You will also have to copy the id field to the PID field. Add the below copyField statement in the same section as the other copyField statements.

Solr Copyfield

<copyField source="id" dest="PID"/>

In older versions of Solr you can copy the id to the PID and have the PID as the uniqueKey. In newer versions of Solr you may not be able to copy the id to PID (newer versions don't seem to let you use the uniqueKey as a destination for a copyField). In that case it may be easier to modify the GSearch xslt to create an id field instead of PID and use it as the uniqueKey in your schema.

Save the schema.xml file and restart Solr.
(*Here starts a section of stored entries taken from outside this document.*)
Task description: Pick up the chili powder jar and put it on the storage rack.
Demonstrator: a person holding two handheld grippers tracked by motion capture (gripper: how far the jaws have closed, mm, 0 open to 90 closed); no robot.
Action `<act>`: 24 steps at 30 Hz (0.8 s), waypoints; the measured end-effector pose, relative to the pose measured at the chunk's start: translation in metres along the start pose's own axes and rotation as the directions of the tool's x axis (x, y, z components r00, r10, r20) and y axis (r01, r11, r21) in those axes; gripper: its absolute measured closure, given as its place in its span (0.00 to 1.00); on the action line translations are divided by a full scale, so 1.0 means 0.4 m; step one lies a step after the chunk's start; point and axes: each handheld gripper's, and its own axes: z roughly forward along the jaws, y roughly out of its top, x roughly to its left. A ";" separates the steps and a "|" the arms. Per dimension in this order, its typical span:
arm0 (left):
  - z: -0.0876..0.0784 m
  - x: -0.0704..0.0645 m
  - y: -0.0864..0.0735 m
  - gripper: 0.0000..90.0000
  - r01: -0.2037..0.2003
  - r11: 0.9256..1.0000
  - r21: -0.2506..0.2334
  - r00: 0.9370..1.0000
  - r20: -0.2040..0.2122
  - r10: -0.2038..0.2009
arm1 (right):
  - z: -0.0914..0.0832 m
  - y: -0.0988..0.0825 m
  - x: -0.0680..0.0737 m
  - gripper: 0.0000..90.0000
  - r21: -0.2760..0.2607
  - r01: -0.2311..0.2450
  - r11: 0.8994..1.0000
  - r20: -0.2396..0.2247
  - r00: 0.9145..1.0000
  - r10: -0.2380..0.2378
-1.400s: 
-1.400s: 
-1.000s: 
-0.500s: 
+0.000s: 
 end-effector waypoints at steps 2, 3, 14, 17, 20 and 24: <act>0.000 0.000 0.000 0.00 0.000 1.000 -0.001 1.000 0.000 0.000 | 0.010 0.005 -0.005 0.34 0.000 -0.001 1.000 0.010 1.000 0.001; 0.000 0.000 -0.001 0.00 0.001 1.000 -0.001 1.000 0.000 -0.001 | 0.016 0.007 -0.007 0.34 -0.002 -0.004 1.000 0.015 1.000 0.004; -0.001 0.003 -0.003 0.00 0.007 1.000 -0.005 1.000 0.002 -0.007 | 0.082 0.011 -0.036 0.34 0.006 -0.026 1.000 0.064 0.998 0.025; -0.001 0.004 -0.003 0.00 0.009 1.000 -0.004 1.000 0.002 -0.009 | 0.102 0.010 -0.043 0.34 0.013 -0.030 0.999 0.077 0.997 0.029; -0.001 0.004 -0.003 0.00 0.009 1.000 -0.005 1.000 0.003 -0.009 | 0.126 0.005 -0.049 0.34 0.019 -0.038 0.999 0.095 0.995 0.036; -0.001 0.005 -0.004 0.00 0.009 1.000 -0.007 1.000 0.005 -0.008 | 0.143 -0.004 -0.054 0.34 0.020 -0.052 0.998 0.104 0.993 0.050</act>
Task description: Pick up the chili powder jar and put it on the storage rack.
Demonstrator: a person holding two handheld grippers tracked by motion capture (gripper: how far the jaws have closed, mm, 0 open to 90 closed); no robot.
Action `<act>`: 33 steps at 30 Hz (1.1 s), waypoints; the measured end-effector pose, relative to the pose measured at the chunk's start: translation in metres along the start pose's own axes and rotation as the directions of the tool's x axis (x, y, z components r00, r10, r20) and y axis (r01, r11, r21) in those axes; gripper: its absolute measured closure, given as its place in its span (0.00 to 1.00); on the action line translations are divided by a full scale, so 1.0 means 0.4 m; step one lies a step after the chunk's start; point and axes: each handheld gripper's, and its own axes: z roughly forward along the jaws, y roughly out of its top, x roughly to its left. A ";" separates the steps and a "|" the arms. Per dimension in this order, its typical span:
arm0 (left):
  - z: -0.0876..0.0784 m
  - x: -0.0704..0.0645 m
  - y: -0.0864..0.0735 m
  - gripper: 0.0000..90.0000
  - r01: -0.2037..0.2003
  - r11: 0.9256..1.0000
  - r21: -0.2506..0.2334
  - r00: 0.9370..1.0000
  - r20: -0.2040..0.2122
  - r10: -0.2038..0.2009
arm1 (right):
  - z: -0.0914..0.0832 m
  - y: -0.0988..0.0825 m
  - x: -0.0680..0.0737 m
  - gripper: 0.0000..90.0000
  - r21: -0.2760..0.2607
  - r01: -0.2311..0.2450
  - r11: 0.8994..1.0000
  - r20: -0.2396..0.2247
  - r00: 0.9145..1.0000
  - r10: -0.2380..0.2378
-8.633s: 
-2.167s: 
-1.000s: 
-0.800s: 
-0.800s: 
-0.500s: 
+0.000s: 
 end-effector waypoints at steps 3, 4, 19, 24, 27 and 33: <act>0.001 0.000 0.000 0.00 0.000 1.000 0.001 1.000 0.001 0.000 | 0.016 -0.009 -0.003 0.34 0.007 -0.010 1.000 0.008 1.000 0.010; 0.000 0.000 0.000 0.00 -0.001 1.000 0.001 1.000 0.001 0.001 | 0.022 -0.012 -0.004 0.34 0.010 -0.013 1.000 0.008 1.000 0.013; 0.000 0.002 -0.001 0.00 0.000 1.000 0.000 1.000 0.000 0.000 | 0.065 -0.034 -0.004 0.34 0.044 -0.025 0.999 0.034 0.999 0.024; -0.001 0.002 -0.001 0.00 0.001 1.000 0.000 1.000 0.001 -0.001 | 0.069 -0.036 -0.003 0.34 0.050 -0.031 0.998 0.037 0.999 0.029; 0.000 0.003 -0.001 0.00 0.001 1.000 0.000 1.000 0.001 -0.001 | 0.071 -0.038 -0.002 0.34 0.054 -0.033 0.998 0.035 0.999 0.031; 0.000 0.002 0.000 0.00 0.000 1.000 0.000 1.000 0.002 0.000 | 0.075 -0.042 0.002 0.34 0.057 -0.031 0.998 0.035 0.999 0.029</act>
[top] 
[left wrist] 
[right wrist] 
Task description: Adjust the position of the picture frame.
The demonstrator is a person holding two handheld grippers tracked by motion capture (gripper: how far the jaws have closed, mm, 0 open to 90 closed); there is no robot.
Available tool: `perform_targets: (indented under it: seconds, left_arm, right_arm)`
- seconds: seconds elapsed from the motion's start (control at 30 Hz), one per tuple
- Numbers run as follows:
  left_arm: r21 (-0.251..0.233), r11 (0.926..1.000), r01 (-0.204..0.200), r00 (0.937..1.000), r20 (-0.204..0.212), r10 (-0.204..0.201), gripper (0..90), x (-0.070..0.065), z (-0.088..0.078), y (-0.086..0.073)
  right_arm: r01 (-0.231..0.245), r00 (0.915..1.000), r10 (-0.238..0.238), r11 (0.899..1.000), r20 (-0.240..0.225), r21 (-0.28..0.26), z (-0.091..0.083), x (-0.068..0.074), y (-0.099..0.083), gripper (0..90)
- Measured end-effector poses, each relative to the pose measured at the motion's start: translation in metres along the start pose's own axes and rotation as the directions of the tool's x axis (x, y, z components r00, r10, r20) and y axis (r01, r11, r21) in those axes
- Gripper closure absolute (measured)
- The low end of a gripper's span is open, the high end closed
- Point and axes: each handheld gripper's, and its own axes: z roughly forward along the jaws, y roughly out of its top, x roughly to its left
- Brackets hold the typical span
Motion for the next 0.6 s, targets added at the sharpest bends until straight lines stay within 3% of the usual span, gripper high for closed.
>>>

After the restart you should be able to view solr at http://ip:port/solr.

Apache Solr Module

Once you have Solr configured properly and restarted you can install and configure the Apache Solr module in your Drupal site. See https://drupal.org/project/apachesolr for more information. Basically you just download it and enable as you would any other module. You've already modified the schema.xml so you don't need to do anything with schemal.xml.

At this point if everything is configured properly you should see some Drupal content in your solr index, if you don't see any Drupal content you may have to wait for cron to run or you can force the module to index content from the modules config interface (admin/config/search/apachesolr).

Modify Islandora search results

Islandora will not know how to properly display a result created from a Drupal node so you will either have to add a custom Islandora Solr display profile or use the theme layer to preprocess the results, there are examples of creating a custom display profile in the islandora_solr_module.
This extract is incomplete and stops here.